Judicial branch[edit]

The American legal system includes both state courts and federal courts. Generally, state courts hear cases involving state law, although they may also hear cases involving federal law so long as the federal law in question does not grant exclusive jurisdiction to federal courts. Federal courts may only hear cases where federal jurisdiction can be established. Specifically, the court must have both subject-matter jurisdiction over the matter of the claim and personal jurisdiction over the parties.

The Federal Courts are courts of limited jurisdiction, meaning that they can only exercise the powers that are granted to them by the Constitution and Federal Laws. There are several forms of subject-matter jurisdiction, but the two most commonly appealed to are federal-question jurisdiction and diversity jurisdiction. Federal question jurisdiction is available when the plaintiff raises a claim that arises under the laws, treaties, or Constitution of the United States, as opposed to claims arising under state law.[1] By the "Well-Pleaded Complaint" rule, federal question jurisdiction is not available if the federal issue arises only as a defense to a state-law claim.[2] Diversity jurisdiction, on the other hand, is available regarding state-law claims if every plaintiff is from a different state from every defendant (the requirement for so-called complete or total diversity) and the amount in controversy exceeds $75,000.[3]

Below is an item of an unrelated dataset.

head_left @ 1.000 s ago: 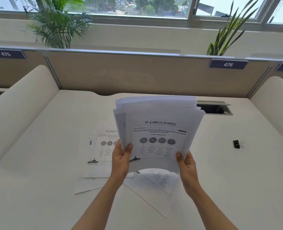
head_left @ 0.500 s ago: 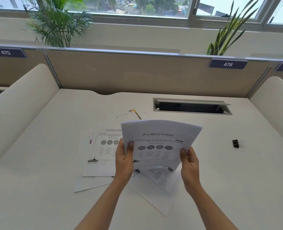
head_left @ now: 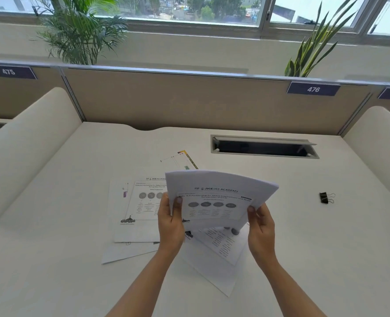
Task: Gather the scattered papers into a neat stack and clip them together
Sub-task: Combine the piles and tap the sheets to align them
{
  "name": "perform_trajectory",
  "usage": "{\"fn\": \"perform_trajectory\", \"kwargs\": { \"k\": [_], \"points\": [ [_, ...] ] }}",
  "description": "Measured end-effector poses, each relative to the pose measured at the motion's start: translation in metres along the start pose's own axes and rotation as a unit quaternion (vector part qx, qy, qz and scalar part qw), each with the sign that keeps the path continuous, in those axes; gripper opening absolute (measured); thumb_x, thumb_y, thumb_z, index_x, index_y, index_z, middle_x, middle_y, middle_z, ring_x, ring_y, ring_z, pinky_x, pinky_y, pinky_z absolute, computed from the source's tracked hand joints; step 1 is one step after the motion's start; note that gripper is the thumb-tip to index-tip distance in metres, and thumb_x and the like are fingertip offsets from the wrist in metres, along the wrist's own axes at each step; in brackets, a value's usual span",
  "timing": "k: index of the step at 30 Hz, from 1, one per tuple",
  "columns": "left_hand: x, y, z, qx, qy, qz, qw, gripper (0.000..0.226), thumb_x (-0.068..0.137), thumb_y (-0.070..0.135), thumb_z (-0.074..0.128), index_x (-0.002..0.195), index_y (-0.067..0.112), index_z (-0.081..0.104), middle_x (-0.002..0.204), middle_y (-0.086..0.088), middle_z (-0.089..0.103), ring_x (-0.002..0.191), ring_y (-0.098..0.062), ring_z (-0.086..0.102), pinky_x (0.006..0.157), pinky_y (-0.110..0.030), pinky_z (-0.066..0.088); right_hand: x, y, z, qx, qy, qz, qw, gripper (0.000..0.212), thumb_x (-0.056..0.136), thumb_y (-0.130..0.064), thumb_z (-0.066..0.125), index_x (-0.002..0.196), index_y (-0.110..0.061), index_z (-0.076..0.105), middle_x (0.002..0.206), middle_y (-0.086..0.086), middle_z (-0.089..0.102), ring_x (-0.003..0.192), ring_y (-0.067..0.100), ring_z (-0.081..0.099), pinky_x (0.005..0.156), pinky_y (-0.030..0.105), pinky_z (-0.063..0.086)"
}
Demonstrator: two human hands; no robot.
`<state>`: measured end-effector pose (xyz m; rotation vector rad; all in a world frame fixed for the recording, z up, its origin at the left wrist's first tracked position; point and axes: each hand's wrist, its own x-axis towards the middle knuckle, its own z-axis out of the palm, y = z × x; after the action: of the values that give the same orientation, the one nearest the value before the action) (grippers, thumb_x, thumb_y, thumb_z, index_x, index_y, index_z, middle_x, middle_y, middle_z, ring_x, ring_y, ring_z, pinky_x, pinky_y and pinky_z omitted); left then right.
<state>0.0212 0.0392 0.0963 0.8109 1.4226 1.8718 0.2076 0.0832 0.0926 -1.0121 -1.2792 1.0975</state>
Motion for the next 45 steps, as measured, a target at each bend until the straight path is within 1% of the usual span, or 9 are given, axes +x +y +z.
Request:
{"fn": "perform_trajectory", "kwargs": {
  "k": [6,13,17,20,26,29,35,39,45],
  "points": [
    [-0.010,-0.023,-0.006,0.028,-0.033,-0.036,0.998,0.020,0.098,0.024,0.047,0.114,0.026,0.058,0.104,0.011,0.070,0.097,-0.009,0.066,0.074,-0.022,0.056,-0.012,0.023,-0.010,-0.050,-0.003,0.055,0.997,0.026,0.100,-0.014,0.045,0.108,-0.031,0.063,0.101,-0.017,0.070,0.095,0.003,0.063,0.072,0.010,0.049],
    [-0.009,-0.027,-0.009,0.096,-0.044,-0.021,0.994,0.019,0.097,0.015,0.050,0.101,0.030,0.061,0.093,0.007,0.067,0.084,-0.001,0.062,0.068,-0.012,0.049,-0.014,0.031,-0.024,-0.101,0.019,0.043,0.994,0.036,0.094,-0.007,0.053,0.089,-0.039,0.069,0.086,-0.019,0.069,0.077,-0.006,0.061,0.067,0.015,0.047],
    [-0.004,-0.024,-0.009,0.150,-0.059,-0.004,0.987,0.027,0.091,0.001,0.050,0.088,0.028,0.054,0.082,0.010,0.062,0.074,0.013,0.060,0.066,-0.005,0.046,-0.010,0.021,-0.031,-0.058,-0.026,-0.052,0.997,0.026,0.072,-0.010,0.065,0.096,-0.002,0.064,0.090,-0.005,0.069,0.082,0.008,0.064,0.070,0.016,0.051],
    [-0.001,-0.032,-0.017,0.193,-0.099,-0.039,0.975,0.034,0.086,-0.015,0.055,0.079,0.018,0.053,0.071,0.016,0.062,0.067,0.015,0.060,0.063,-0.003,0.044,-0.006,0.020,-0.037,-0.043,-0.021,-0.022,0.999,0.028,0.067,-0.002,0.062,0.094,0.001,0.063,0.086,-0.006,0.070,0.078,0.009,0.065,0.068,0.017,0.052],
    [0.006,-0.037,-0.006,0.274,-0.125,-0.059,0.952,0.012,0.093,0.023,0.054,0.083,0.018,0.056,0.072,0.007,0.060,0.064,-0.017,0.055,0.056,-0.028,0.044,-0.010,0.037,-0.047,-0.092,0.044,0.134,0.986,0.013,0.089,-0.016,0.060,0.088,-0.027,0.066,0.088,-0.010,0.069,0.081,0.010,0.062,0.066,0.024,0.048],
    [0.003,-0.044,-0.007,0.282,-0.156,-0.104,0.941,0.018,0.093,0.035,0.056,0.109,0.026,0.056,0.096,0.007,0.065,0.077,-0.015,0.068,0.067,-0.034,0.056,-0.009,0.055,-0.053,-0.125,0.062,0.169,0.976,0.020,0.095,-0.010,0.050,0.086,-0.022,0.064,0.086,0.003,0.070,0.078,0.019,0.060,0.063,0.026,0.045],
    [-0.005,-0.059,-0.012,0.326,-0.132,-0.109,0.930,0.030,0.100,0.033,0.042,0.122,0.020,0.058,0.114,0.001,0.064,0.103,-0.015,0.058,0.089,-0.032,0.048,-0.008,0.070,-0.073,-0.149,0.124,0.224,0.955,0.020,0.095,-0.009,0.051,0.107,-0.016,0.065,0.099,0.009,0.071,0.086,0.025,0.063,0.076,0.033,0.046],
    [-0.011,-0.075,-0.016,0.436,-0.161,-0.095,0.880,0.037,0.099,0.032,0.044,0.132,0.018,0.050,0.126,-0.004,0.055,0.118,-0.024,0.046,0.097,-0.032,0.039,-0.008,0.073,-0.086,-0.171,0.163,0.234,0.943,0.025,0.094,-0.010,0.052,0.116,-0.013,0.062,0.100,0.009,0.069,0.089,0.027,0.062,0.079,0.033,0.045],
    [-0.024,-0.088,-0.003,0.597,-0.187,-0.067,0.777,0.080,0.083,0.057,0.053,0.145,0.013,0.027,0.137,-0.005,0.037,0.117,-0.025,0.035,0.097,-0.029,0.037,-0.007,0.069,-0.104,-0.178,0.214,0.251,0.927,0.029,0.093,-0.010,0.052,0.121,-0.011,0.061,0.098,0.006,0.065,0.091,0.026,0.060,0.086,0.037,0.046]
  ]
}}
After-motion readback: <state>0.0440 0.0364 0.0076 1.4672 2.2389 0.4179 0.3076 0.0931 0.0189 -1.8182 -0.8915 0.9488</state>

If a Federal Court has subject matter jurisdiction over one or more of the claims in a case, it has discretion to exercise ancillary jurisdiction over other state law claims.

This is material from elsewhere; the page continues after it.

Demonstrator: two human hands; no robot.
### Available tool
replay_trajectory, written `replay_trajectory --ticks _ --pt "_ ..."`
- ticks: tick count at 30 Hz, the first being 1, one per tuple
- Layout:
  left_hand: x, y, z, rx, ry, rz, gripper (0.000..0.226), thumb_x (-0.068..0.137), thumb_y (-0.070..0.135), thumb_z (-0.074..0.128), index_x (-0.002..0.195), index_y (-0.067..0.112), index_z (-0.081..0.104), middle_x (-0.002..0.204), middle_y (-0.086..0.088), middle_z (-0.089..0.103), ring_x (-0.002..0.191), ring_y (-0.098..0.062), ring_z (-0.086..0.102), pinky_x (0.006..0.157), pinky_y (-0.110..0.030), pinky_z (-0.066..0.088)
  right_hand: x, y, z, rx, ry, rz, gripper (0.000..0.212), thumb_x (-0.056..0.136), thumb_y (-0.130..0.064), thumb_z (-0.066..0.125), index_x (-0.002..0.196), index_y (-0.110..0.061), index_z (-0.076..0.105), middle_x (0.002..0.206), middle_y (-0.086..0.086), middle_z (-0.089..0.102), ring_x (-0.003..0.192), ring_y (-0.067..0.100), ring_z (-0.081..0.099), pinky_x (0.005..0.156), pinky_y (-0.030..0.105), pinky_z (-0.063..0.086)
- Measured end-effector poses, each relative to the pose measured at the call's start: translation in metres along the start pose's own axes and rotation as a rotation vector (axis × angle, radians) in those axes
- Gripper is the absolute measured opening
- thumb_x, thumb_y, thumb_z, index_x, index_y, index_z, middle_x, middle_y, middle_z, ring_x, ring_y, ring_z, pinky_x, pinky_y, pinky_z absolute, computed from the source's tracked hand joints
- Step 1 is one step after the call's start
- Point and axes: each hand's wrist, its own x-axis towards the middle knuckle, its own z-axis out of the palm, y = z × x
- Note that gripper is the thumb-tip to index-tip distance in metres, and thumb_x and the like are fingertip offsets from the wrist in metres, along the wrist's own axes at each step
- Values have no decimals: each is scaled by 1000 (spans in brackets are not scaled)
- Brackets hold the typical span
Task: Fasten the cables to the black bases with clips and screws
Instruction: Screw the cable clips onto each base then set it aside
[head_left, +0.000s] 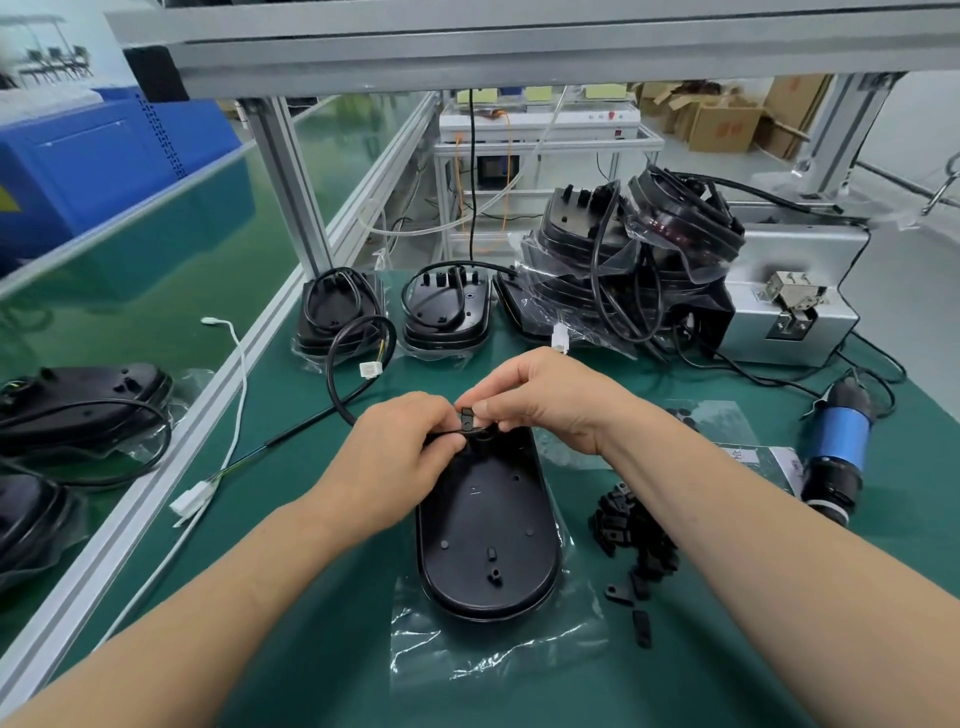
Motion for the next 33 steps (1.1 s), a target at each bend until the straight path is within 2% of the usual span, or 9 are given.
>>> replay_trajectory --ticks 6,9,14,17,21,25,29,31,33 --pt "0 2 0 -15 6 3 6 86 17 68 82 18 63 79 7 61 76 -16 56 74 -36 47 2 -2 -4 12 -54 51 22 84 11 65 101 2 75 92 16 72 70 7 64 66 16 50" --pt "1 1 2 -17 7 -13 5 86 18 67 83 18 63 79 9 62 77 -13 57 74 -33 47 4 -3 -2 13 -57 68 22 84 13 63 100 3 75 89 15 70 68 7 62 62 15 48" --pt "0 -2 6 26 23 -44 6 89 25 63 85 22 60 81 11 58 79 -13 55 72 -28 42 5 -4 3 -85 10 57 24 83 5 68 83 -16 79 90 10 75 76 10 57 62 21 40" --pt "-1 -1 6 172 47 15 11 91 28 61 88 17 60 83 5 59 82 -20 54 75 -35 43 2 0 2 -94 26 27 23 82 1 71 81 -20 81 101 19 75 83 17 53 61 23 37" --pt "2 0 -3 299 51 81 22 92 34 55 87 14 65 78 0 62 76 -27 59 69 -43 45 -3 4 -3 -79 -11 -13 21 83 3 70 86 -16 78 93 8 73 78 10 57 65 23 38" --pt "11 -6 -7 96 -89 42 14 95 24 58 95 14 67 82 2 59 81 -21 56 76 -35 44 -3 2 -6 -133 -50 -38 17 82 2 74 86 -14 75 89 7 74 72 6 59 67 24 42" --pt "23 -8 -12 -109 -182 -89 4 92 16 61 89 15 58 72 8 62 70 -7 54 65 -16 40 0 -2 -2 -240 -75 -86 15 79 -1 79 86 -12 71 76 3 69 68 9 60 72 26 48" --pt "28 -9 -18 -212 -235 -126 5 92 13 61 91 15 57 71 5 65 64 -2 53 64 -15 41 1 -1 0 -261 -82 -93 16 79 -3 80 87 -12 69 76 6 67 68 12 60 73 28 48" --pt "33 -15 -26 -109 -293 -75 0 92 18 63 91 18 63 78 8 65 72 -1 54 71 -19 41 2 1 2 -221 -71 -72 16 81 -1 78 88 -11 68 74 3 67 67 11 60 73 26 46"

The Supreme Court has "cautioned that ... Court[s] must take great care to 'resist the temptation' to express preferences about [certain types of cases] in the form of jurisdictional rules. Judges must strain to remove the influence of the merits from their jurisdictional rules. The law of jurisdiction must remain apart from the world upon which it operates".[4]

Generally, when a case has successfully overcome the hurdles of standing, Case or Controversy and State Action, it will be heard by a trial court. The non-governmental party may raise claims or defenses relating to alleged constitutional violation(s) by the government. If the non-governmental party loses, the constitutional issue may form part of the appeal. Eventually, a petition for certiorari may be sent to the Supreme Court. If the Supreme Court grants certiorari and accepts the case, it will receive written briefs from each side (and any amici curiae or friends of the court—usually interested third parties with some expertise to bear on the subject) and schedule oral arguments. The Justices will closely question both parties. When the Court renders its decision, it will generally do so in a single majority opinion and one or more dissenting opinions. Each opinion sets forth the facts, prior decisions, and legal reasoning behind the position taken. The majority opinion constitutes binding precedent on all lower courts; when faced with very similar facts, they are bound to apply the same reasoning or face reversal of their decision by a higher court.


  1. ^ 28 U.S.C. § 1331
  2. ^ See Louisville & Nashville Railroad Co. v. Mottley, 211 U.S. 149(1908).
  3. ^ 28 U.S.C. § 1332.
  4. ^ A. Althouse, Standing, in Fluffy Slippers, 77 Va. L. Rev 1177, 1189 (1991) (characterizing the Supreme Court's decision in Whitmore v. Arkansas, 495 U.S. 149 (1990).